Given the following Arrays of Objects:

old = [{x:1, y:100}, {x:2, y:5}, {x:3, y:400}] 
update = [{x:1, y:5}, {x:3, y:0}]

old should be updated: if x old matches x update: y old should be updated,

if y of update is 0, the object of x old should be removed from the old array.

My approach

let merge = (update, old) => {
  for(let I of update) {
    let K = old.findIndex(J => J.x== I.x)

    (K === -1 && I.y != 0) && old.push(I)

    (K >= 0) && (old[K] = I) && ((old[K].y== 0) && old.splice(K,1))

  }
}

Any experts in using map filter reduce or spread operator? What is the best to do here? Is there a shortcut method (syntax sugar)?

Answer 1

If performance matters an interesting question is if the two arrays are sorted. If yes you can just loop through both the same way a merge in merge sort works and do it in O(n) instead of O(n^2).

If you have no duplicates of x I would consider using Set s instead of arrays.

To transform the array to a set you can do:

const map = arr.reduce((m, v) => m.set(m.x, m.y), new Map());

a Map will likely have a better performance when using get then a array when using find (which at best is O(n log n).

Now if you have a guarantee, that every element in the new array is also in the old array its easy:

new Map([...oldMap.entries(), ...newMap.entries()]);

this is because Map takes an array of two-element array where the first is the key and the second is the value. And if you pass a key twice the second will win, so thats your overwriting.

Now if you dont want maps but your original structure the entire thing with converting back and forth could look like this:

function merge(update, old) {
  const toMap = arr => arr.map(e => [e.x, e.y]);
  return new Map([...toMap(old), ...toMap(update)])
    .entries()
    .map(([x, y]) => ({ x, y }));
}

Answer 2

You need to specify more contingencies. What do we do for the object at old[2], since update.length is only 2? Also, your condition:

"if y of update is 0, the object of x old should be removed from the old array"

is a bit unclear. Try using dot-notation if possible, as this is probably better understood by everyone here.

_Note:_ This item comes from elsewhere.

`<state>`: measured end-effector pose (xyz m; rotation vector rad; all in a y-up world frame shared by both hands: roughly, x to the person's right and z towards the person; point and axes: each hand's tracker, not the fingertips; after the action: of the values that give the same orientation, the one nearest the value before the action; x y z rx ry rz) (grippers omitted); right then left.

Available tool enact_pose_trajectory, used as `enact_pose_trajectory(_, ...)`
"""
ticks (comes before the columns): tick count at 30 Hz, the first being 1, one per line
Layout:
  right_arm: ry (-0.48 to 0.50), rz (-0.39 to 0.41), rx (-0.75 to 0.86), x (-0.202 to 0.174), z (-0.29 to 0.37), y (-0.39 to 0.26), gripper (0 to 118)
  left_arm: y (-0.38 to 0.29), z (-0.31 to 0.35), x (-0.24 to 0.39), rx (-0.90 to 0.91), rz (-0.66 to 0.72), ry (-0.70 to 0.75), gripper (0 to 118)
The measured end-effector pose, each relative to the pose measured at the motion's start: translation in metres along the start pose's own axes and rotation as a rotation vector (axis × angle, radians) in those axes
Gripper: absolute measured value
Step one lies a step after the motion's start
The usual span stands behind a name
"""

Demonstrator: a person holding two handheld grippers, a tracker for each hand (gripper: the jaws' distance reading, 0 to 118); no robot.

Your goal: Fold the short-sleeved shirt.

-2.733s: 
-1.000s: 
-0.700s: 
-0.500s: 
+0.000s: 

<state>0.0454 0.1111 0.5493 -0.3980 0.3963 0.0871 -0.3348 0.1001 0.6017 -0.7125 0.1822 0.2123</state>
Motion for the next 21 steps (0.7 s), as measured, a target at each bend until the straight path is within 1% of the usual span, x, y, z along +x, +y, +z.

Anyways, here's my take, though it's possibly I misunderstood the conditions that need to be satisfied. I assumed that a value at old[index] when index >= update.length should just be returned as-is.

const result = old.map( ( value, index ) => {
    if ( update[index] ){
        if ( update[index].y === 0 ) return null
        if ( value.x === update[index].x ) {
            return {
                x: value.x,
                y: update[index].y
            }
        }
    }
    return value
} ).filter( value => value )

This yeilds the following output:

[
  { x: 1, y: 5 },
  { x: 3, y: 400 }
]